» **What you are asked to do**
Without including the images, transcribe each record precisely as it appears below.

--- START ---

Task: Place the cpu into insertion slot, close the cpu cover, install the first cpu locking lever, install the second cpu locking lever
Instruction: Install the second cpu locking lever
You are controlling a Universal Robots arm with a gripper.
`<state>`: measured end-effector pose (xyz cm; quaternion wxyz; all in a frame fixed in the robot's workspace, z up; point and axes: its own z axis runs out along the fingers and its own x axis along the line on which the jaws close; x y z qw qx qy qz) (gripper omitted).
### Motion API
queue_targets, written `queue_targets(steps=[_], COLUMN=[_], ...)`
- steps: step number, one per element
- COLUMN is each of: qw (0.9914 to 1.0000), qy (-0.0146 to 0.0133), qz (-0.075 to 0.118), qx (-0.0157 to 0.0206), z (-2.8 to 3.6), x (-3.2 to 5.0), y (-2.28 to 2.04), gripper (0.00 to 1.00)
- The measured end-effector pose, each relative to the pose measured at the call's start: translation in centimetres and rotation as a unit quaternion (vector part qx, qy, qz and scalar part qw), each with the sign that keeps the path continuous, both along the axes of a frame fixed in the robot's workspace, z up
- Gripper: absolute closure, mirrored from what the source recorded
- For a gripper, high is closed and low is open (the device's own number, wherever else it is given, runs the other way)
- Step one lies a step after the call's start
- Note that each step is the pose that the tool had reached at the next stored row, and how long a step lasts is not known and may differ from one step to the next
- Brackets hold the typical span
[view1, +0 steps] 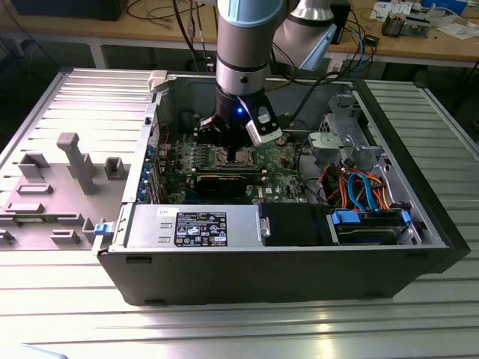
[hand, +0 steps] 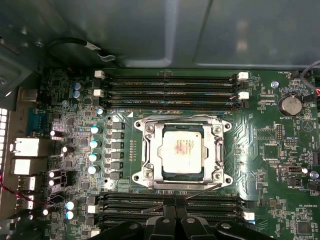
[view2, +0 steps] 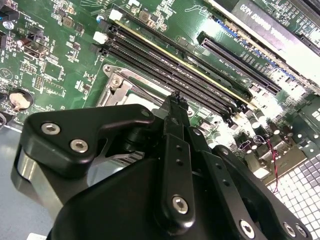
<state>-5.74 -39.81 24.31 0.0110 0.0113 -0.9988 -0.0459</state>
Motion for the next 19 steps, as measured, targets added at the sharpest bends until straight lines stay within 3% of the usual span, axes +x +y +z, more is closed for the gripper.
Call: queue_targets(steps=[12, 14, 19], qw=[1.00000, 0.99999, 0.99997], qy=[-0.0001, 0.0000, 0.0000], qz=[0.001, 0.003, 0.006], qx=[0.0007, 0.0030, 0.0051], z=[-0.12, -0.32, -0.98], x=[-0.27, -0.79, -1.15], y=[0.01, 0.00, -0.13], gripper=[0.89, 0.89, 0.89])
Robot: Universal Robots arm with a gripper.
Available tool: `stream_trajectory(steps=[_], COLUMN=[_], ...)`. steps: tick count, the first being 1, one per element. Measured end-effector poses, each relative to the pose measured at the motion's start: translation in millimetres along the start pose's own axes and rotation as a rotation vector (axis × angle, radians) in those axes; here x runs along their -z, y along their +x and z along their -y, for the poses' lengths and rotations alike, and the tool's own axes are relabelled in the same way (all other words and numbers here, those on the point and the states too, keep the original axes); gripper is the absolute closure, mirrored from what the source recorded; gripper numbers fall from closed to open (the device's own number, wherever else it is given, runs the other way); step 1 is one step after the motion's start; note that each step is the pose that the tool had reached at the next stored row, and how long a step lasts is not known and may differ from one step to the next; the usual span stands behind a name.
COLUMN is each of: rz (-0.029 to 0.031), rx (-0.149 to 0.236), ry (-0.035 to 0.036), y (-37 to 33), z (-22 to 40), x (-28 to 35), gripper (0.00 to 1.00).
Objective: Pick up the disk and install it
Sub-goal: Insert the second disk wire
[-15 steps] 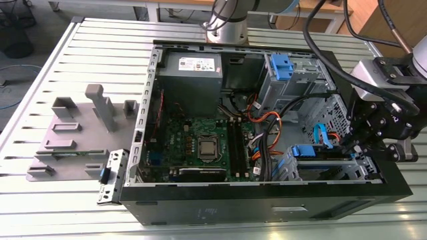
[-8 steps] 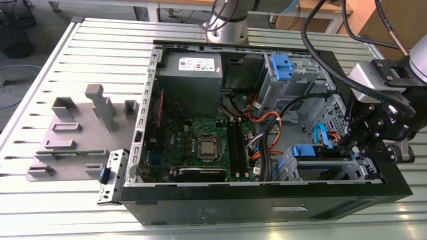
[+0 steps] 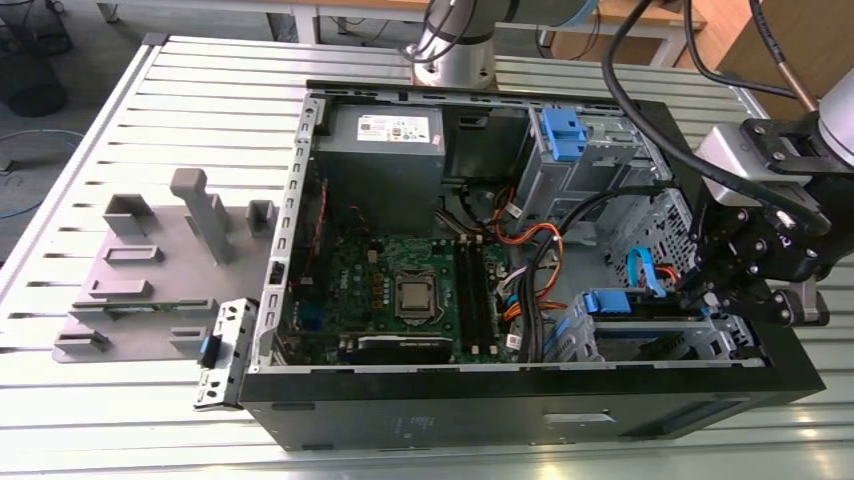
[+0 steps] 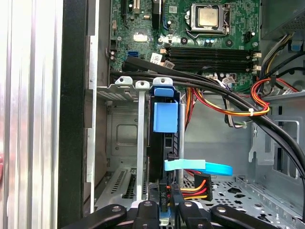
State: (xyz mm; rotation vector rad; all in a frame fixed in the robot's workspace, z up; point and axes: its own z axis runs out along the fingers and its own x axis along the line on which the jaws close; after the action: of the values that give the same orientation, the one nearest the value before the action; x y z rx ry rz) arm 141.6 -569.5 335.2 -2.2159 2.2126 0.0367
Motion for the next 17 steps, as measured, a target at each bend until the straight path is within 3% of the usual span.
stream_trajectory(steps=[2, 3, 10, 17], rz=[-0.0001, -0.0001, 0.0002, 0.0003], rx=[0.000, 0.000, 0.000, 0.000], ry=[0.0000, 0.0000, 0.0000, 0.0000], y=[0.0, 0.0, 0.0, -0.2], z=[0.0, 0.0, 0.0, -0.1], x=[0.0, 0.0, 0.1, 5.8], gripper=[0.78, 0.84, 0.84, 0.84])
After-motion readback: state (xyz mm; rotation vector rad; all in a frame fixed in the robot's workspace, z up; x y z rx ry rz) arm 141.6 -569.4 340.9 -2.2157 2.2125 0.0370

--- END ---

» **Written answer**
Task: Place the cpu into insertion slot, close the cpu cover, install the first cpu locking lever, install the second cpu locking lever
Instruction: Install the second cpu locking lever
You are controlling a Universal Robots arm with a gripper.
`<state>`: measured end-effector pose (xyz cm; quaternion wxyz; all in a frame fixed in the robot's workspace, z up; point and axes: its own z axis runs out along the fingers and its own x axis along the line on which the jaws close; x y z qw qx qy qz) (gripper omitted).
### Motion API
queue_targets, written `queue_targets(steps=[_], COLUMN=[_], ...)`
- steps: step number, one per element
- COLUMN is each of: qw (0.9914 to 1.0000), qy (-0.0146 to 0.0133), qz (-0.075 to 0.118), qx (-0.0157 to 0.0206), z (-2.8 to 3.6), x (-3.2 to 5.0), y (-2.28 to 2.04), gripper (0.00 to 1.00)
- The measured end-effector pose, each relative to the pose measured at the call's start: translation in centimetres and rotation as a unit quaternion (vector part qx, qy, qz and scalar part qw), each with the sign that keeps the path continuous, both along the axes of a frame fixed in the robot's workspace, z up
- Gripper: absolute closure, mirrored from what the source recorded
- For a gripper, high is closed and low is open (the device's own number, wherever else it is given, runs the other way)
- Step one lies a step after the call's start
- Note that each step is the pose that the tool had reached at the next stored row, and how long a step lasts is not known and may differ from one step to the next
- Brackets hold the typical span
[view1, +0 steps] 
[hand, +0 steps] 
[view2, +0 steps] 
<state>-5.74 -39.81 24.31 0.0110 0.0113 -0.9988 -0.0459</state>
Motion for the next 19 steps, as measured, targets added at the sharpest bends until straight lines stay within 3% of the usual span, axes +x +y +z, more is closed for the gripper.
Call: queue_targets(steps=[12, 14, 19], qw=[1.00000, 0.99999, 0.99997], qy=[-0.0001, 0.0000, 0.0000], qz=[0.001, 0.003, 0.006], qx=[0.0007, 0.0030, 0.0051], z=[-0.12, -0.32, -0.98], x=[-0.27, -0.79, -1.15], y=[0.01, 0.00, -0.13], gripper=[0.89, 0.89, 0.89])
Robot: Universal Robots arm with a gripper.
Available tool: `stream_trajectory(steps=[_], COLUMN=[_], ...)`. steps: tick count, the first being 1, one per element. Measured end-effector poses, each relative to the pose measured at the motion's start: translation in millimetres along the start pose's own axes and rotation as a rotation vector (axis × angle, radians) in those axes; here x runs along their -z, y along their +x and z along their -y, for the poses' lengths and rotations alike, and the tool's own axes are relabelled in the same way (all other words and numbers here, those on the point and the states too, keep the original axes); gripper is the absolute closure, mirrored from what the source recorded; gripper numbers fall from closed to open (the device's own number, wherever else it is given, runs the other way); step 1 is one step after the motion's start; note that each step is the pose that the tool had reached at the next stored row, and how long a step lasts is not known and may differ from one step to the next; the usual span stands behind a name.
COLUMN is each of: rz (-0.029 to 0.031), rx (-0.149 to 0.236), ry (-0.035 to 0.036), y (-37 to 33), z (-22 to 40), x (-28 to 35), gripper (0.00 to 1.00).
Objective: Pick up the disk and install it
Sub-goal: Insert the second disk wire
[-15 steps] 
[-8 steps] 
[+0 steps] 
[+0 steps] 
State: (xyz mm; rotation vector rad; all in a frame fixed in the robot's workspace, z up; point and axes: its own z axis runs out along the fingers and its own x axis along the line on which the jaws close; after the action: of the values that give the same orientation, the one nearest the value before the action; x y z rx ry rz) arm 141.6 -569.5 335.2 -2.2159 2.2126 0.0367
Motion for the next 17 steps, as measured, a target at each bend until the straight path is within 3% of the usual span.
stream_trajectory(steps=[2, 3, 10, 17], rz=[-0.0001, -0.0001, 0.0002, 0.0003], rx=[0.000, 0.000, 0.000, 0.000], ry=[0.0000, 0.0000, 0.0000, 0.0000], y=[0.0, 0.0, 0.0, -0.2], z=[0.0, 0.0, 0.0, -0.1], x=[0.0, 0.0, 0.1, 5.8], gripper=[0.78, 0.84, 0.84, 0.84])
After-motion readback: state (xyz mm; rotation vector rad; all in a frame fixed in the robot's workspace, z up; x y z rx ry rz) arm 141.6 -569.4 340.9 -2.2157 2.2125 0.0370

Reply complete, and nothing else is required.